Properly defined, a fable is a fictitious story in which animals, plants, and inanimate objects serve as the main characters and behave like human beings. This type of literature is not intended to be taken literally but communicates a moral lesson. Biblically, they are closely related to other forms of wisdom literature. We distinguish these stories from those that include human actors, which we call parables.
Ancient writers attributed some of the best-known fables to the Greek author Aesop. Most people are familiar with his stories involving the tortoise and the hare, wily foxes, and the ill-fated golden goose.
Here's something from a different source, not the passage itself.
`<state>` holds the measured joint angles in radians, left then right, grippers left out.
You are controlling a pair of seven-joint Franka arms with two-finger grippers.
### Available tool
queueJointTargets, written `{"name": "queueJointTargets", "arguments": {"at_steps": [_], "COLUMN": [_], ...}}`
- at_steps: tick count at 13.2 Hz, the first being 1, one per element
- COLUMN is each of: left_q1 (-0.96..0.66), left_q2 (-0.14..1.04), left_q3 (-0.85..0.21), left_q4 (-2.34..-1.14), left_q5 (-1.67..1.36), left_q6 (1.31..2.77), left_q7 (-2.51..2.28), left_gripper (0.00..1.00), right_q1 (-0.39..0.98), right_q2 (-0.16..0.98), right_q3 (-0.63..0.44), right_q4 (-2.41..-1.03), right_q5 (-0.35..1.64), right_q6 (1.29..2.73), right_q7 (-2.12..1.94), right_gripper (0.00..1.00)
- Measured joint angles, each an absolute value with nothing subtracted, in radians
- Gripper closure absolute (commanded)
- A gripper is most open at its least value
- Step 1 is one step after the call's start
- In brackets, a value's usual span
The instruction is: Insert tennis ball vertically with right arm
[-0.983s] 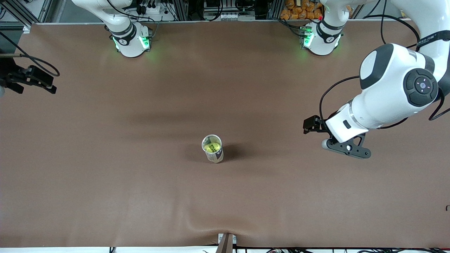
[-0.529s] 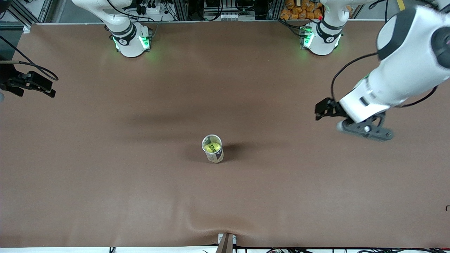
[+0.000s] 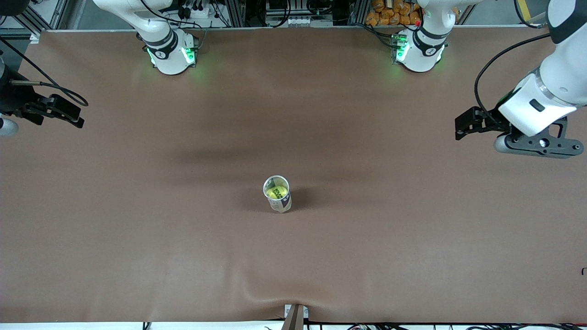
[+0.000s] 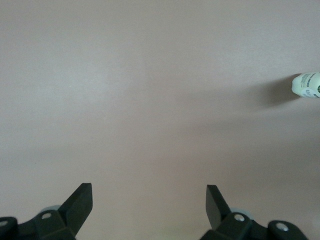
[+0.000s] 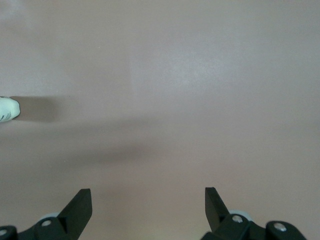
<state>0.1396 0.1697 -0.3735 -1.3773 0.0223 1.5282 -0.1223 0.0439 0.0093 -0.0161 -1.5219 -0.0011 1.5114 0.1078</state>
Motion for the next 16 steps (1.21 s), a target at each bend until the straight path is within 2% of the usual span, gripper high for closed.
{"name": "queueJointTargets", "arguments": {"at_steps": [2, 5, 8, 12, 16], "left_q1": [0.161, 0.12, 0.004, -0.019, -0.027], "left_q2": [0.162, 0.11, -0.003, -0.147, -0.186], "left_q3": [-0.365, -0.254, -0.137, -0.128, -0.129], "left_q4": [-1.377, -1.396, -1.53, -1.714, -1.751], "left_q5": [0.023, 0.023, 0.023, 0.023, 0.023], "left_q6": [1.529, 1.529, 1.532, 1.547, 1.568], "left_q7": [-0.118, -0.067, -0.063, -0.063, -0.06], "left_gripper": [0.0, 0.0, 0.0, 0.0, 0.0], "right_q1": [0.044, 0.044, 0.044, 0.044, 0.044], "right_q2": [0.009, 0.009, 0.009, 0.009, 0.009], "right_q3": [-0.018, -0.019, -0.019, -0.02, -0.021], "right_q4": [-1.525, -1.527, -1.526, -1.503, -1.503], "right_q5": [-0.001, -0.001, -0.002, -0.002, -0.002], "right_q6": [1.513, 1.514, 1.517, 1.515, 1.465], "right_q7": [0.089, 0.083, 0.082, 0.082, 0.081], "right_gripper": [0.0, 0.0, 0.0, 0.0, 0.0]}}
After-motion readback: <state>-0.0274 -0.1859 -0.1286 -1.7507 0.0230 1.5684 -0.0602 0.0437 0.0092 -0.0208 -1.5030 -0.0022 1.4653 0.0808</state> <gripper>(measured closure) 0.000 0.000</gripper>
Even earlier examples of fable appear in the ancient Near East, such as the Babylonian “Dispute Between the Tamarisk and the Date Palm,” in which two trees planted in a royal courtyard argue over which of them is greater. Another example is the fable of the Serpent and the Eagle, which appears in the Legend of Etana. Both of these stories seem to date to at least the third millennium BC.
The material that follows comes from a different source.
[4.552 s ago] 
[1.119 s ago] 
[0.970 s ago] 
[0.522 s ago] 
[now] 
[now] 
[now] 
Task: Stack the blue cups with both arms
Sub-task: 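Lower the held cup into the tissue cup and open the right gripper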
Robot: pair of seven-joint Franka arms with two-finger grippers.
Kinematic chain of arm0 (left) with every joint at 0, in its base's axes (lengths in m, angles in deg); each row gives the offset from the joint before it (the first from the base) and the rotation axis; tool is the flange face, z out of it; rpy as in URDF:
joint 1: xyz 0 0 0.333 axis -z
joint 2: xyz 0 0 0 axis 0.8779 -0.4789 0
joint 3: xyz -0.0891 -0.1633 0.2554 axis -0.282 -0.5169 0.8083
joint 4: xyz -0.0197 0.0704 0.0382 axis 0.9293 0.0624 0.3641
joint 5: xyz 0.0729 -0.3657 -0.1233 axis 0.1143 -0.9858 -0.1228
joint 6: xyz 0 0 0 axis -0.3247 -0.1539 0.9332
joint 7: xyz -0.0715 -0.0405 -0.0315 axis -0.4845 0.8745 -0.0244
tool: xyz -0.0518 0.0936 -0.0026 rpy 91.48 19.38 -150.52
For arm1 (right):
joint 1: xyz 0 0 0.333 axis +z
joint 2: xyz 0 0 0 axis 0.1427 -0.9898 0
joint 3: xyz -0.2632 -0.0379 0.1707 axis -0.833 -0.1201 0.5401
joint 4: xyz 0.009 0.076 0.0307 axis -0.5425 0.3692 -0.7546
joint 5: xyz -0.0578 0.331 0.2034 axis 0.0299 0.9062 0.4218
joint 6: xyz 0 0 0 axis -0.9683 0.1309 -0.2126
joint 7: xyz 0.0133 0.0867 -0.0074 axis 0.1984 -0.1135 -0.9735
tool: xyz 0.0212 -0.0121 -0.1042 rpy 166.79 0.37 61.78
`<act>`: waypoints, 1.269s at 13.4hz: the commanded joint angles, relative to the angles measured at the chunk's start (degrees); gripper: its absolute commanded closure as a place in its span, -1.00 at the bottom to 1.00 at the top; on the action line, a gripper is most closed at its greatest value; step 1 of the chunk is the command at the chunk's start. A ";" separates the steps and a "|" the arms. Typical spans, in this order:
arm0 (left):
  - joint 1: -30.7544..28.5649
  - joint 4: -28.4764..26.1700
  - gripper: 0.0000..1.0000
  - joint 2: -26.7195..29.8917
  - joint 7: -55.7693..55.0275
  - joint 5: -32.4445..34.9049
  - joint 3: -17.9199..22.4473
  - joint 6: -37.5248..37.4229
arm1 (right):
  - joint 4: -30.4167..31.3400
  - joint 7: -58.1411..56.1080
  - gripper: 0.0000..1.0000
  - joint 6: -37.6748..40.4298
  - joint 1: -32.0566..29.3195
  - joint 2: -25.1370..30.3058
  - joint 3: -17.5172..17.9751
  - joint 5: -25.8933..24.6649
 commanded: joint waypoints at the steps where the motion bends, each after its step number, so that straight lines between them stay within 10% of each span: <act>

The Hebrew Bible contains at least two noteworthy fables (Judges 9:8-15; 2 Kings 14:8-10). The most famous of these is told by Jotham, the youngest son of Gideon, who compares his half-brother Abimelech to a dangerous thorn bush. The other is told by Jehoash, king of Judah, as a response to Amaziah of Israel when he attempts to provoke hostilities between the two. Moderns must read these compositions as the ancient authors intended: a story that contains valuable moral teaching. However, we must also understand that a close reading of the biblical text shows that the actors in the stories represented real persons in a specific historical context.[2]
To say that “the Bible is full of
fables” is both inaccurate and misleading. Scripture contains a few examples of
this type of literature. When they do appear, they clearly serve an instructive
purpose and are not meant to be taken literally. Teachers and speakers often do
the same thing when using hypothetical examples or parabolic stories in their
classes and presentations.
[1] Christopher Hitchens, God is Not Great: How Religion Poisons Everything (New York, NY: Twelve, 2007), 229.
[2] Jack M. Sasson, Judges 1-12: A New Translation with Introduction and Commentary (New Haven, CT: Yale University Press, 2014), 375.